● Task objective: In the material below, please retype the lines from the very first through the one with "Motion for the", exactly and without pictures.

Available data Block Start

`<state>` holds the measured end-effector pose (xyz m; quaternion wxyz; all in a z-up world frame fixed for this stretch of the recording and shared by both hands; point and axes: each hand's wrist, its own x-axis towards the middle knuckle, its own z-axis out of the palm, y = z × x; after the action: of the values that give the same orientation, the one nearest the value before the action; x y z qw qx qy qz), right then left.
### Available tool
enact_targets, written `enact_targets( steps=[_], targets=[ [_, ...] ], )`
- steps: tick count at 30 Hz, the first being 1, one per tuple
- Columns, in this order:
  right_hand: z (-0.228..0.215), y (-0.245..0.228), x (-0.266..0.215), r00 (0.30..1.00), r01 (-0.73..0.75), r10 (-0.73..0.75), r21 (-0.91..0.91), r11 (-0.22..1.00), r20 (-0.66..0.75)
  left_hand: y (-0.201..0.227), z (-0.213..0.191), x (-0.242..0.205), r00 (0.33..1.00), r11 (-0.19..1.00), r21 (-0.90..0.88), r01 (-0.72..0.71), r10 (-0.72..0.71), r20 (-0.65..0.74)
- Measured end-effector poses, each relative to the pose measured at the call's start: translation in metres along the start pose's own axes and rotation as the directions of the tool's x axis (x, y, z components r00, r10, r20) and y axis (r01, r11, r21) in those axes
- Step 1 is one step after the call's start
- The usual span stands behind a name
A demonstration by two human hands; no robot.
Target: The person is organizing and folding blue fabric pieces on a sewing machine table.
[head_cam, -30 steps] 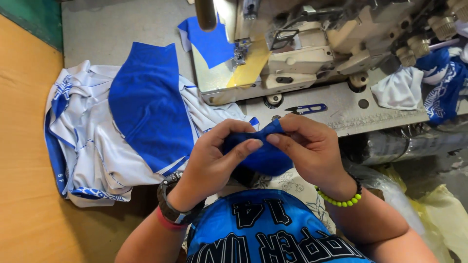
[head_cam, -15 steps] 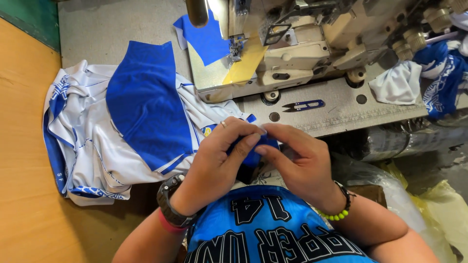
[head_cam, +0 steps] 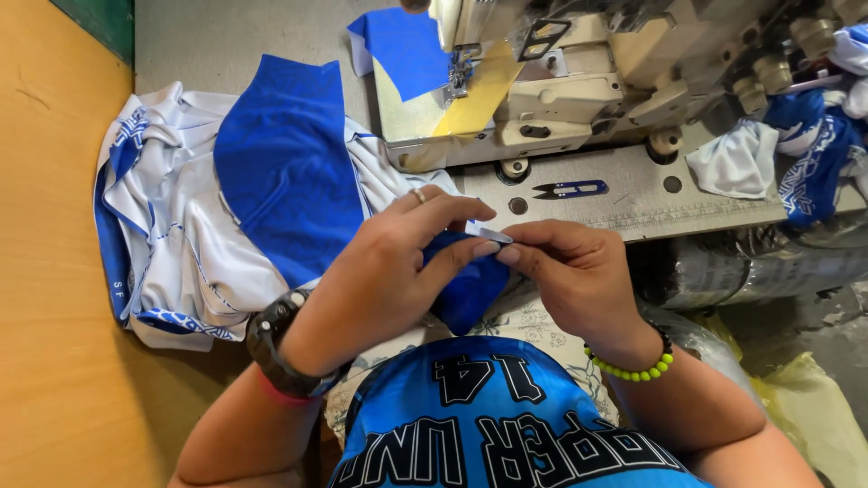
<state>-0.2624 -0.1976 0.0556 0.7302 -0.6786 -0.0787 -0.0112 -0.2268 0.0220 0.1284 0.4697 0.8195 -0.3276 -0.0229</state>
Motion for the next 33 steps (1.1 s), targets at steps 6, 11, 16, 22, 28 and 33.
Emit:
enact_targets(
  steps=[6,11,16,22,28,33],
  targets=[
    [-0.001,0.010,0.021,0.994,-0.105,0.106,-0.033,0.994,0.036,-0.015,-0.007,0.024,0.998,0.998,0.052,0.038,-0.041,0.055],
    [-0.002,0.028,0.027,0.995,-0.103,0.103,0.048,0.994,0.005,-0.021,-0.007,0.037,0.988,0.991,0.113,0.065,-0.080,0.131],
    [-0.006,0.029,0.031,0.998,-0.055,0.054,-0.081,0.995,-0.015,-0.026,-0.009,0.052,0.933,0.968,0.069,0.240,-0.250,0.257],
    [-0.006,0.024,0.032,0.999,-0.032,0.035,-0.070,0.997,0.039,-0.029,-0.011,0.053,0.919,0.935,-0.019,0.353,-0.343,0.197],
    [0.004,0.026,0.036,0.986,-0.106,0.133,-0.241,0.965,0.097,-0.021,-0.010,0.045,0.990,0.978,0.155,0.139,-0.141,0.005],
    [0.017,0.025,0.026,0.950,-0.280,0.293,-0.118,0.953,0.106,0.006,-0.026,0.041,0.988,0.940,0.337,-0.056,0.100,-0.114]
  ],
)
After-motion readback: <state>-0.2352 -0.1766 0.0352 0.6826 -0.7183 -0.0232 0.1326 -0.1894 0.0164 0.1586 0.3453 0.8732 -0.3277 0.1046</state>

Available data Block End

● Exercise result:
`<state>` holds the measured end-effector pose (xyz m; quaternion wxyz; all in a z-up world frame fixed for this stretch of the recording and shared by both hands; point and axes: each hand's wrist, its own x-axis towards the middle knuckle, its own z-axis out of the palm, y = z × x; after the action: of the values that give the same orientation, the one nearest the value before the action; x y z qw qx qy qz), right then left.
### Available tool
enact_targets, written `enact_targets( steps=[_], targets=[ [_, ...] ], )`
- steps: tick count at 30 Hz, the first being 1, one per tuple
- Columns, in this order:
  right_hand: z (-0.228..0.215), y (-0.245..0.228), x (-0.266..0.215), r00 (0.30..1.00), r01 (-0.73..0.75), r10 (-0.73..0.75), r21 (-0.91..0.91), r11 (-0.22..1.00), r20 (-0.66..0.75)
  left_hand: y (-0.201..0.227), z (-0.213..0.191), x (-0.242..0.205), r00 (0.33..1.00), r11 (-0.19..1.00), r21 (-0.90..0.88), r01 (-0.72..0.71), r10 (-0.72..0.71), r20 (-0.65..0.74)
- Measured end-effector poses, each relative to the pose measured at the call's start: translation in metres along the start pose's own axes and rotation as the directions of the tool's x axis (x, y, z components r00, r10, r20) and y axis (r01, r11, r21) in those axes
- Step 1 is one step after the call's start
- The usual span stands behind a name
A demonstration by two human hands; no robot.
Target: The person is organizing and folding blue fabric pieces on a sewing machine table.
[head_cam, -30 steps] 
[head_cam, -15 steps] 
[head_cam, +0 steps] 
<state>-0.2624 -0.1976 0.0556 0.7302 -0.6786 -0.0787 -0.0112 -0.2268 0.0220 0.1284 0.4697 0.8195 -0.3276 -0.0229</state>
Motion for the next 33 steps (1.1 s), targets at steps 6, 11, 16, 22, 28 and 33.

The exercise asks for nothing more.